The authorisation token (to talk to DCDB) and provider ID (the tag that represents you to DCDB) now have to be set, by preference, as environment variables in the Lambda. The simplest and most reliable method for this is to use the automated setup script (see previously).
At this stage, the Lambda processing chain will accept S3 uploads, process the files if possible, write them into the staging S3 bucket, and then attempt to upload them to the DCDB test service. In order to make the code actually send the data (ideally after testing), remove the test
component from the submission script's URL for the HTTP request during configuration.
The configurations of these scripts are designed to be minimal --- a framework on which to build further processing and more complex configurations.

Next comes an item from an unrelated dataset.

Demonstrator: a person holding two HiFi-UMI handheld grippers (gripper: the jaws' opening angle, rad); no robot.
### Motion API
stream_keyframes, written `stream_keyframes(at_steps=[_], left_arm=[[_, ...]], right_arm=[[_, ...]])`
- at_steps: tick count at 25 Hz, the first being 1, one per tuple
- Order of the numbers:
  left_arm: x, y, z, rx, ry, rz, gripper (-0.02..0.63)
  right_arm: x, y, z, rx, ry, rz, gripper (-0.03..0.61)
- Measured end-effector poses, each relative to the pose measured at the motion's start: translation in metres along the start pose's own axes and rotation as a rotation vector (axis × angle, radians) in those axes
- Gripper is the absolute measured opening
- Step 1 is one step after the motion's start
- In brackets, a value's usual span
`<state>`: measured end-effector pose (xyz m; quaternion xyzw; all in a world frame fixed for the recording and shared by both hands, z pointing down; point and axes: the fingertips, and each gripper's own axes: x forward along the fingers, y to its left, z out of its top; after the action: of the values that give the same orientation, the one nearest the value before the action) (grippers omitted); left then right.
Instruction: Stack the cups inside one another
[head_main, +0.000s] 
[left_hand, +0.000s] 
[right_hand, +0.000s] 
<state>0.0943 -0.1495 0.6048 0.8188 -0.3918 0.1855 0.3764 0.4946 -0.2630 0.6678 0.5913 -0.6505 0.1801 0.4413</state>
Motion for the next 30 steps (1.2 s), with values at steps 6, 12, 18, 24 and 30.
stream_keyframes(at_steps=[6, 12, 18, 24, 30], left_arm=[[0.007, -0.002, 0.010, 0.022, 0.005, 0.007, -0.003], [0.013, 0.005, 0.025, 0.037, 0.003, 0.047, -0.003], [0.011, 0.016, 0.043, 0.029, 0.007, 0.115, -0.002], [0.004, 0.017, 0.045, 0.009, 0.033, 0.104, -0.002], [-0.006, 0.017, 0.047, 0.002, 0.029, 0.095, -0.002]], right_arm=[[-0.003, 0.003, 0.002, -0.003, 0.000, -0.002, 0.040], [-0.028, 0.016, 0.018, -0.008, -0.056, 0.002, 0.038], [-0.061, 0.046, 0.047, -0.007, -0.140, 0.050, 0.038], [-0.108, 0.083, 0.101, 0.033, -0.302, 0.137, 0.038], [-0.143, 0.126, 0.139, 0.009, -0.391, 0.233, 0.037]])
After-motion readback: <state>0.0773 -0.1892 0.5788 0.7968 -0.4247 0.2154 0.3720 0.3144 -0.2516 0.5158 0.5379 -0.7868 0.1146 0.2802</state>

For example, the code does not currently clean up after itself, and leaves the uploaded files in both csb-upload-ingest-bucket
and csb-upload-dcdb-staging
when the Lambdas complete so that further processing could be done on them. This will quickly start to cost serious amounts for S3 storage, however, and if further processing is not considered, it would be a good idea to modify the scripts to clean up the csb-upload-ingest-bucket
after the data is successfully converted for staging, and the csb-upload-dcdb-staging
after the file is successfully transferred to DCDB.
For Trusted Nodes that are interested in doing further processing, however, keeping the intermediate files might be useful. For example, adding water level adjustments, correcting for vertical offsets, or estimating observer reputation could all be coded in similar manner to run on one or more files on a regular basis (although use of an alternative mechanism might be better if the processing is not applied to single files). Given the verbosity of the GeoJSON format, however, it might be more useful to cache copies of the timestamped data before it is converted into GeoJSON, which could be done in the first-stage processing script.
(In the development stream, a limited capacity to include sub-algorithms has been added. These algorithms are applied in the wibl-python/wibl/processing/cloud/aws/lambda_function.py
script if the WIBL file contains an "algorithms" packet, and the algorithm requested is recognised; format conversion, timestamping, GeoJSON conversion, and upload always happen. This facility is expected to improve in the future as new algorithms are added.)